Submitted by Charles Knighton
As I have now been labeled, among other slurs, a “pathological racist” for questioning the inclusion of Egypt in the study of Black History in my July 20th Editorial letter, I had decided to let discretion be the better part of valor and refrain from further comment on this issue. This tendency to impute racist motivations to anyone having the temerity to question Black orthodox thought is reminiscent of the mid-twentieth century tactic of labeling as anti-Semitic any who questioned the orthodoxy emanating from the Jewish state of Israel. Any group practicing such ad hominem responses over dispassionate discussion is generally protecting a fragile orthodoxy. With maturity, Jews eventually became more circumspect as they came to see that claiming anti-Semitism at every turn cost them their credibility. Perhaps others might benefit from their experience.
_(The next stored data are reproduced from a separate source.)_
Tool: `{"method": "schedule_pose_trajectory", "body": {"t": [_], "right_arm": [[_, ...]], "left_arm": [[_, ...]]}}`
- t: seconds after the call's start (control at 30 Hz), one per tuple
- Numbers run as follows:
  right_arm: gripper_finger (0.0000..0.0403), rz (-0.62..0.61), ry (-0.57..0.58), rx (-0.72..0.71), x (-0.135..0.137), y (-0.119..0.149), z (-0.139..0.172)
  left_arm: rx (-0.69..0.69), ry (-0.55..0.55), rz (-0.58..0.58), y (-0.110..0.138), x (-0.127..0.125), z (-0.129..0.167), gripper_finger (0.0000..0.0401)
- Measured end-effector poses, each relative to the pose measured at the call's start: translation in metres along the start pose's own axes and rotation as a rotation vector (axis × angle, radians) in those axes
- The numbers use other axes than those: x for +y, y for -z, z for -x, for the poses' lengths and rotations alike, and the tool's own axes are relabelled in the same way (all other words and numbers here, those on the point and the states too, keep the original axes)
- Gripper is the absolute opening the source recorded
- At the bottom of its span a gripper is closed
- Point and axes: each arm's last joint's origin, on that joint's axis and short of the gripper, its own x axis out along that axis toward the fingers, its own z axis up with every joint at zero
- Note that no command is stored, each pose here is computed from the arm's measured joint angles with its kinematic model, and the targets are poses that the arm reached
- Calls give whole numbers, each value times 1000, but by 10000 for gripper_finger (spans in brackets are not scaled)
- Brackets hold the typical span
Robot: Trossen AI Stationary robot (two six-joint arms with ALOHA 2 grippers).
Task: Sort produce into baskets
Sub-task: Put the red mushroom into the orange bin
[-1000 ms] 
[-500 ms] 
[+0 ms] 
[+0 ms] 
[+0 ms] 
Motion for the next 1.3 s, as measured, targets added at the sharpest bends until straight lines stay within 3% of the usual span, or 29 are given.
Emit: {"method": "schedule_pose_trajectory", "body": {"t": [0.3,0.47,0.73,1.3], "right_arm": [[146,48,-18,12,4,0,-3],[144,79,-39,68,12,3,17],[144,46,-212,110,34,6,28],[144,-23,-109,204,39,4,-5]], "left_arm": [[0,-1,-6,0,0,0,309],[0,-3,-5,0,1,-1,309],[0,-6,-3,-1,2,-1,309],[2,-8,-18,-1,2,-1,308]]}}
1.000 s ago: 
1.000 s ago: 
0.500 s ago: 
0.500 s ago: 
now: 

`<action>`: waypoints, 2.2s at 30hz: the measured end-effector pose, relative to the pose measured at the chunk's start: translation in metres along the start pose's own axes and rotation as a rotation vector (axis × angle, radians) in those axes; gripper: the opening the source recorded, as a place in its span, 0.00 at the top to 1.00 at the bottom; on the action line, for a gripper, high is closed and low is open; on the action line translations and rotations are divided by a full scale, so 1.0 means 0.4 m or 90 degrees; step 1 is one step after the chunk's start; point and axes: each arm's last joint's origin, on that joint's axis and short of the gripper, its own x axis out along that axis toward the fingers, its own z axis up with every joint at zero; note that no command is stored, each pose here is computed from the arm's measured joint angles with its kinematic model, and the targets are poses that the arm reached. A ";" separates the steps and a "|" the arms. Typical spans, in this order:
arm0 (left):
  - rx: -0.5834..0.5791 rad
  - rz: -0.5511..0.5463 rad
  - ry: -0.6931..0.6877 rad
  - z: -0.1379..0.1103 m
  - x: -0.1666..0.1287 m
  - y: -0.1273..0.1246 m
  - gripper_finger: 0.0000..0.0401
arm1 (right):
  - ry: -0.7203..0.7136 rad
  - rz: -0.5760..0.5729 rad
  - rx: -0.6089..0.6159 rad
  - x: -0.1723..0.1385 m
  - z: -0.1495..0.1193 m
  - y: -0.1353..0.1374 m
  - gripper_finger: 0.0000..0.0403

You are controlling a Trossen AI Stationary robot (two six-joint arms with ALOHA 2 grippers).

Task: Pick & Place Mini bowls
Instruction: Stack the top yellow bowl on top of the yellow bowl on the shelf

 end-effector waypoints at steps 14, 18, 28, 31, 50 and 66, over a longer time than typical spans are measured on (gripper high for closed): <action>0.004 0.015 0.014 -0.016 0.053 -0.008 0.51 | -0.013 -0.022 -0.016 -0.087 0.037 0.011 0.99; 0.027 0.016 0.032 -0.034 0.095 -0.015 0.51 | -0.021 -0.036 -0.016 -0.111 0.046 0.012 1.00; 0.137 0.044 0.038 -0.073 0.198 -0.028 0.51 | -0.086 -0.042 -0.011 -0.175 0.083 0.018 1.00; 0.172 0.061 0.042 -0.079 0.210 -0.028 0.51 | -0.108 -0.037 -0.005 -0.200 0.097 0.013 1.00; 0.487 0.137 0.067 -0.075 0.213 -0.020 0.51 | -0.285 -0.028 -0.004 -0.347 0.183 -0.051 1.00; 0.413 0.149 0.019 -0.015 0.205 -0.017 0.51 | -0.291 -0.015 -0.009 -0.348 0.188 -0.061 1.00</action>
Having said all that, I find it necessary to again walk into the minefield of race to reply to Mr. Anthony L. Reid’s Guest Column of August 3rd, “The Peopling of Ancient Egypt”. My reference to Egypt as a historically non-Black civilization lead Mr. Reid to read between lines of his own fashioning to assert that non-Black must translate into a Euro-centric or “White Egypt”. This binary predisposition to view things as either “Black” or “White” tends to make invisible the majority of Earth’s people, who might cry “racism” themselves at such treatment. I was very careful in my choice of the adjective non-Black.
From the beginning Egypt was a genuine crossroads of people and their cultures, and its people were multiethnic and multiracial, coming from as far away as Southwest Asia and Nubia in the upper Nile Valley. Fragmentary evidence from as early as the Naqada Culture (c. 3500-c.3000 BCE) and more complete evidence from all dynastic works of art plainly indicate Egypt’s racial heterogeneity from Pharaoh to peasant.
From my interpretation of the available evidence, including Egypt’s stellar achievements in so many fields of endeavor, it seems talent and ability, and perhaps even the content of one’s character, mattered more than the color of one’s skin. Regardless of where they may have originated, the people of Egypt saw themselves as Egyptians first, and lived and worked accordingly. These are the lessons we can draw from Egypt and which need to be taught yearlong and worldwide but won’t be as long as agenda-driven propagandists and provocateurs on both ends of the racial spectrum have their way.
I stand by my original position of an historically non-Black Egypt, though evidently I must clarify that should not infer a White Egypt. As a prime cradle of HUMAN development, and for the reasons cited above, Egypt belongs to all people. If this makes me a “pathological racist” I can live with that.